[Task goal]
Repeat nothing but the lines below running from the one containing "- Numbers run" to the one containing "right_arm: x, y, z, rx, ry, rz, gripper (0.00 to". Keep both end lines.

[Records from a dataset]
*** Block opens ***

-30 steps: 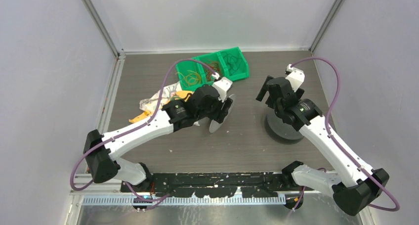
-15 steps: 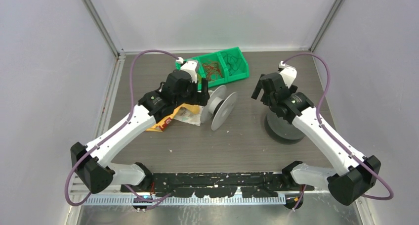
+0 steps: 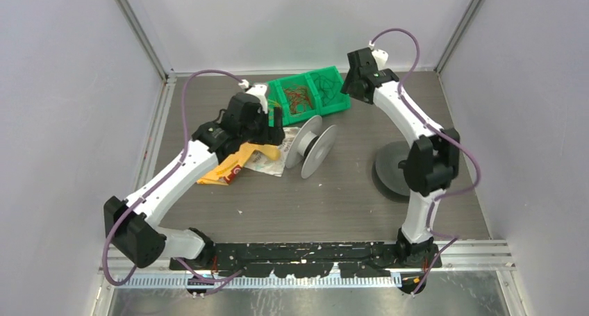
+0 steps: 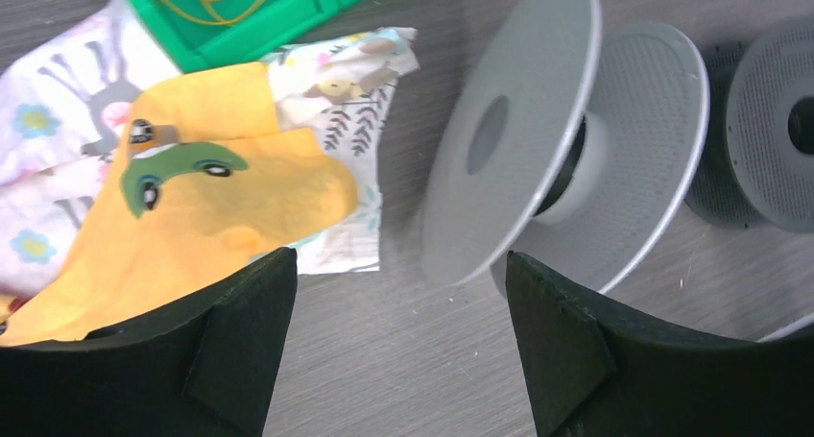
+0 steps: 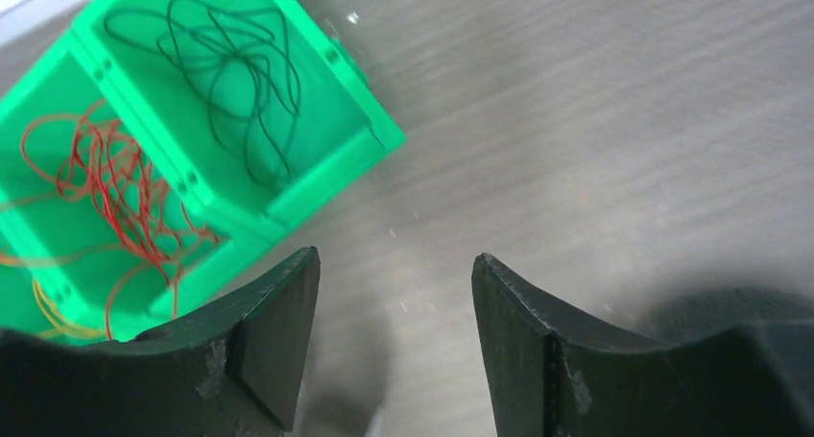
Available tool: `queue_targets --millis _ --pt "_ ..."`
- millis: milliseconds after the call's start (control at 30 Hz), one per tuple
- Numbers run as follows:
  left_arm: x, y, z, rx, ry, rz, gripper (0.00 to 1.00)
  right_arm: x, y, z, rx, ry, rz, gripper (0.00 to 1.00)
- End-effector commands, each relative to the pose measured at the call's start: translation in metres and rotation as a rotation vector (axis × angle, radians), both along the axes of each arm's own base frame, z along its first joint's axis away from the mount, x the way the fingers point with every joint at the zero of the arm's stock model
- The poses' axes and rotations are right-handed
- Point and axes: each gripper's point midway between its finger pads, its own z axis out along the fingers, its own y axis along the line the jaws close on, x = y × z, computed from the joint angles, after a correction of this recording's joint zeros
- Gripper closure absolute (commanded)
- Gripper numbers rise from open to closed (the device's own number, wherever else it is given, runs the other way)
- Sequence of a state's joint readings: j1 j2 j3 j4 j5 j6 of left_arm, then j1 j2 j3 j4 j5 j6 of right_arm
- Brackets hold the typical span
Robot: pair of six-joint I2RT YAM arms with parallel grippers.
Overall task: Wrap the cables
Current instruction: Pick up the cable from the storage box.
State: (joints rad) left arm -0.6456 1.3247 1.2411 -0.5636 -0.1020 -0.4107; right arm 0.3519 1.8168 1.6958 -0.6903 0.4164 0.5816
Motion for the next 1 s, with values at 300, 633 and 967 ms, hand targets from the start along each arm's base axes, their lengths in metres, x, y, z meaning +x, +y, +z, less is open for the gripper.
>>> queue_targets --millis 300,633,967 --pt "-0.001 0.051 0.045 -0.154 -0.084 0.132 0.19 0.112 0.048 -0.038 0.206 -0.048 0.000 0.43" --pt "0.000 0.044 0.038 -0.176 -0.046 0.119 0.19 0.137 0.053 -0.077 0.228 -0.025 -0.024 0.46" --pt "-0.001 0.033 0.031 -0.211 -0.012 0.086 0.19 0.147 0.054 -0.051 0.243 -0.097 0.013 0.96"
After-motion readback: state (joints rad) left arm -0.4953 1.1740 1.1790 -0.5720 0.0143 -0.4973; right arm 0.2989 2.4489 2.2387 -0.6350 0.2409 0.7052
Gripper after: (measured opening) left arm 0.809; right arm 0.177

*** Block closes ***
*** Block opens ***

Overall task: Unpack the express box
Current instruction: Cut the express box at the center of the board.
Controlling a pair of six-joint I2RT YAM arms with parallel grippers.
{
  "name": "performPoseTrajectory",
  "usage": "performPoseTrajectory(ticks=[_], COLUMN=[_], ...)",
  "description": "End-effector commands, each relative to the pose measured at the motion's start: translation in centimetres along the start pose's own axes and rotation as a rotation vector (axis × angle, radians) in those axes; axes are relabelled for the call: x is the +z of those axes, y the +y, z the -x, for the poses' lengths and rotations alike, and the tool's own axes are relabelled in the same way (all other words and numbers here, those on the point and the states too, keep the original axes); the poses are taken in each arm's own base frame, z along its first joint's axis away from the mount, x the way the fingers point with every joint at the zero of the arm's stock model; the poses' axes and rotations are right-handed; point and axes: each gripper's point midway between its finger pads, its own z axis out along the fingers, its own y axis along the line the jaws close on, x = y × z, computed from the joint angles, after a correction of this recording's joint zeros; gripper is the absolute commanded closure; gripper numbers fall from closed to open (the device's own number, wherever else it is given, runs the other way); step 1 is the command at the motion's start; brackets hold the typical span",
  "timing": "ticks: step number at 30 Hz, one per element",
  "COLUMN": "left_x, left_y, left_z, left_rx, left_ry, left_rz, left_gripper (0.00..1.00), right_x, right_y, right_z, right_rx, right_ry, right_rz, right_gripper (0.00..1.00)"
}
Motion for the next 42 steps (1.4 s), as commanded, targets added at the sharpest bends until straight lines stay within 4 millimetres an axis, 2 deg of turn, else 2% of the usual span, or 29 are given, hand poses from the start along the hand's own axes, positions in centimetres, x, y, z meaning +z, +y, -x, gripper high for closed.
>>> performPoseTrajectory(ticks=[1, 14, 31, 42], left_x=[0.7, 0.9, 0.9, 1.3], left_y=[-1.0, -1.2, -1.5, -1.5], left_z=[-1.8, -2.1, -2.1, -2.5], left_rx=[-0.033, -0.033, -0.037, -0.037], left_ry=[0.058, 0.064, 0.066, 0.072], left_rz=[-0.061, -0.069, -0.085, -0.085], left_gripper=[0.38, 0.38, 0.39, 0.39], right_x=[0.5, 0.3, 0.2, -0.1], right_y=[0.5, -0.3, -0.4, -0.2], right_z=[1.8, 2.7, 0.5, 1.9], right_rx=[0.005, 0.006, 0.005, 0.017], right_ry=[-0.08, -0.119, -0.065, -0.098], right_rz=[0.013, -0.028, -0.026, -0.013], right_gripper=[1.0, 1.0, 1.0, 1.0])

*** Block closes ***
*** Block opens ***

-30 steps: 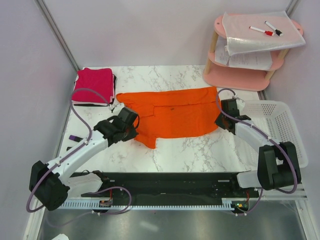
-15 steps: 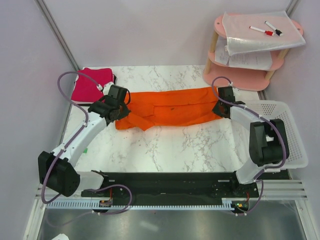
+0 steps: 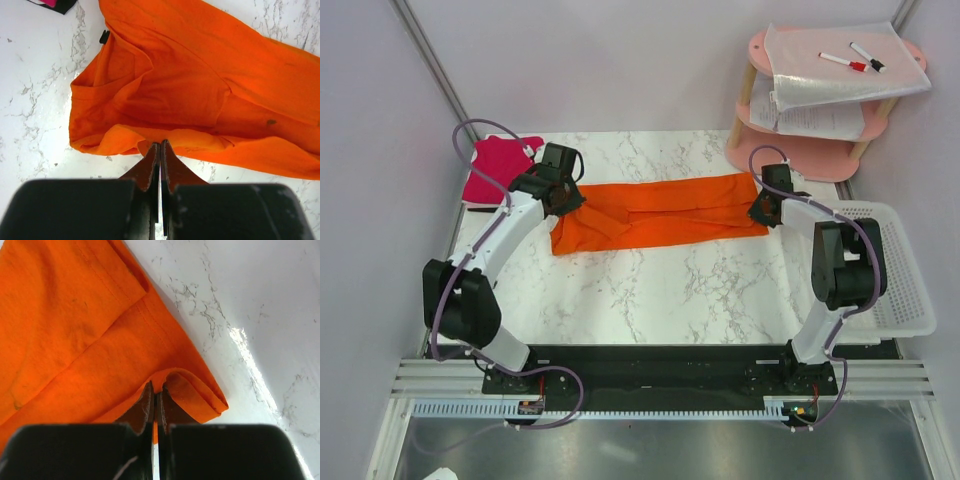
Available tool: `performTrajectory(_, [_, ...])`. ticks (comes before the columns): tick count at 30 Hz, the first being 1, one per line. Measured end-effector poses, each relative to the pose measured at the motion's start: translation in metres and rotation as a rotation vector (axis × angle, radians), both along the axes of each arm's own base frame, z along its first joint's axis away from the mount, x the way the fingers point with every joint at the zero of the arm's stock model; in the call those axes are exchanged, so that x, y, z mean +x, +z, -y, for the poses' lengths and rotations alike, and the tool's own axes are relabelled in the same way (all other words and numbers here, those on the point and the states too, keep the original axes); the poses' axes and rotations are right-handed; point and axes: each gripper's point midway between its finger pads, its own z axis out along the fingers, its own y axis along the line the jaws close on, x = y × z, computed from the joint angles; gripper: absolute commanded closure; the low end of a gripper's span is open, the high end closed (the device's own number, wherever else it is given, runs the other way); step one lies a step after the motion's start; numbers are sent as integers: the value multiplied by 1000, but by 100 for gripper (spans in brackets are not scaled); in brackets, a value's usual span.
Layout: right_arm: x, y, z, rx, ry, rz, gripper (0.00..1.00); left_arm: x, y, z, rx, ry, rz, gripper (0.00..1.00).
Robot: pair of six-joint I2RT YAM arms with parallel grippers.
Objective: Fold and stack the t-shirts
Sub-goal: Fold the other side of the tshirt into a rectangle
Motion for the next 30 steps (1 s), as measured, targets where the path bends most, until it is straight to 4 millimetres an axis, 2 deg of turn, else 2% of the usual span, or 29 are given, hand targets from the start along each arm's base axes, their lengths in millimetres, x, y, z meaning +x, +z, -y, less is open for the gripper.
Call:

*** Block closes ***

[Exercise output]
- Numbers run as follows:
  left_arm: x, y, z, rx, ry, rz, gripper (0.00 to 1.00)
  right_arm: x, y, z, rx, ry, rz, gripper (0.00 to 1.00)

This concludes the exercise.